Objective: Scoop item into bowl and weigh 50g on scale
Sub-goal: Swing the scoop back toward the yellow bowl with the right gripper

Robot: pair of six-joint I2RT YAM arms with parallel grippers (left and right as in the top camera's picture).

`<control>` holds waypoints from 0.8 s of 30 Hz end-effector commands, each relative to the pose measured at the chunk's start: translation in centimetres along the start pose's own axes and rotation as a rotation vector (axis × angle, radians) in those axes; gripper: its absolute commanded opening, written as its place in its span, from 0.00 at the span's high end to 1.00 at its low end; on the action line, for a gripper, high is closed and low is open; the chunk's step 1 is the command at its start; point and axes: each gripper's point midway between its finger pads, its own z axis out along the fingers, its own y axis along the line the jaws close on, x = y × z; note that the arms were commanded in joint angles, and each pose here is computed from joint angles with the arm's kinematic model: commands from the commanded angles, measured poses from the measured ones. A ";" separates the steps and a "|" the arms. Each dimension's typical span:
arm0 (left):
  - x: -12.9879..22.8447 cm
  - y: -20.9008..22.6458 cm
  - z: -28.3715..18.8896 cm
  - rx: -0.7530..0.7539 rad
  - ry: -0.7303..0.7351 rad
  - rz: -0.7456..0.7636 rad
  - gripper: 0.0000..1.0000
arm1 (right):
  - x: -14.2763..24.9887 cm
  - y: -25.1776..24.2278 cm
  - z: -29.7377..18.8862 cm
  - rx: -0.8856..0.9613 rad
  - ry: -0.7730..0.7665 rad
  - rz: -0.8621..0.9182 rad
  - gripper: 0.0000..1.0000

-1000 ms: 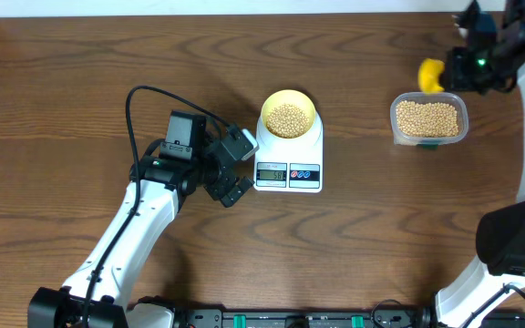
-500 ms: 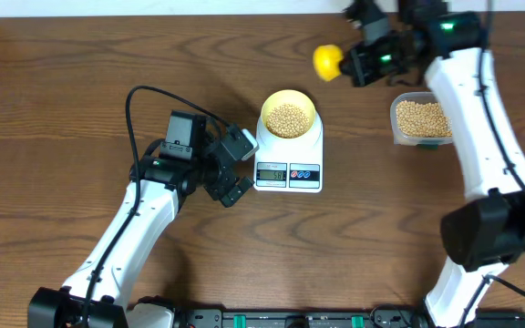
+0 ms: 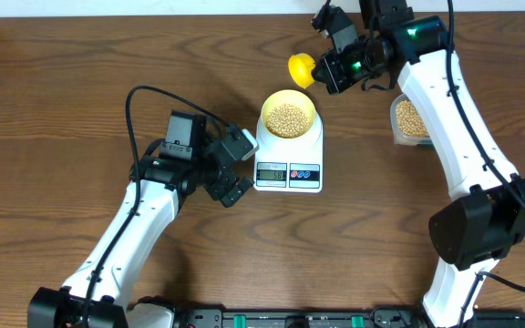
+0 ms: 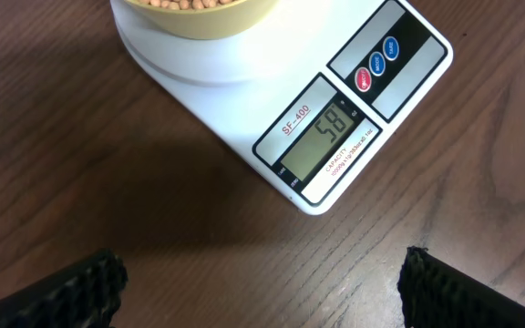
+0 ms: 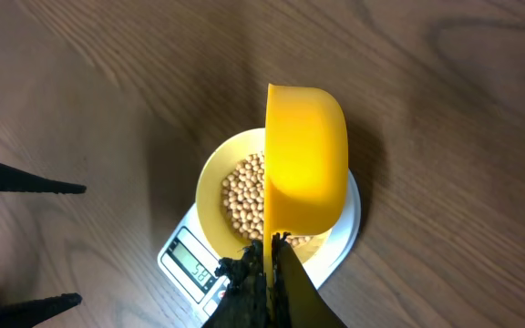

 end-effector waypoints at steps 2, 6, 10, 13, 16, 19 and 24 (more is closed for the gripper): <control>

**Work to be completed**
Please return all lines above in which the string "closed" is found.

**Response to the exercise**
`<control>` holds waypoints from 0.8 s of 30 Hz end-effector commands, each relative to the pose measured at the chunk's start: translation in centimetres along the start pose's own axes and rotation as a rotation vector (axis × angle, radians) in those axes; gripper: its absolute commanded opening, written as its place in its span, from 0.00 at the span's high end to 1.00 at its low end; on the action line, for a gripper, high is closed and low is open; the chunk's step 1 is the command at its start; point and axes: each gripper's point midway between its finger pads, its own z axis out along the fingers, its own y axis along the line the jaws close on, x = y × z; note that the arms were commanded in joint angles, and each pose here is computed from joint angles with the arm's kinematic model: commands from the commanded angles, measured poses from the measured ones. A ";" separates the steps and a "|" the arms. Each dimension's typical span:
 end-effector waypoints at steps 2, 6, 10, 13, 16, 19 and 24 (more is closed for the gripper): <control>

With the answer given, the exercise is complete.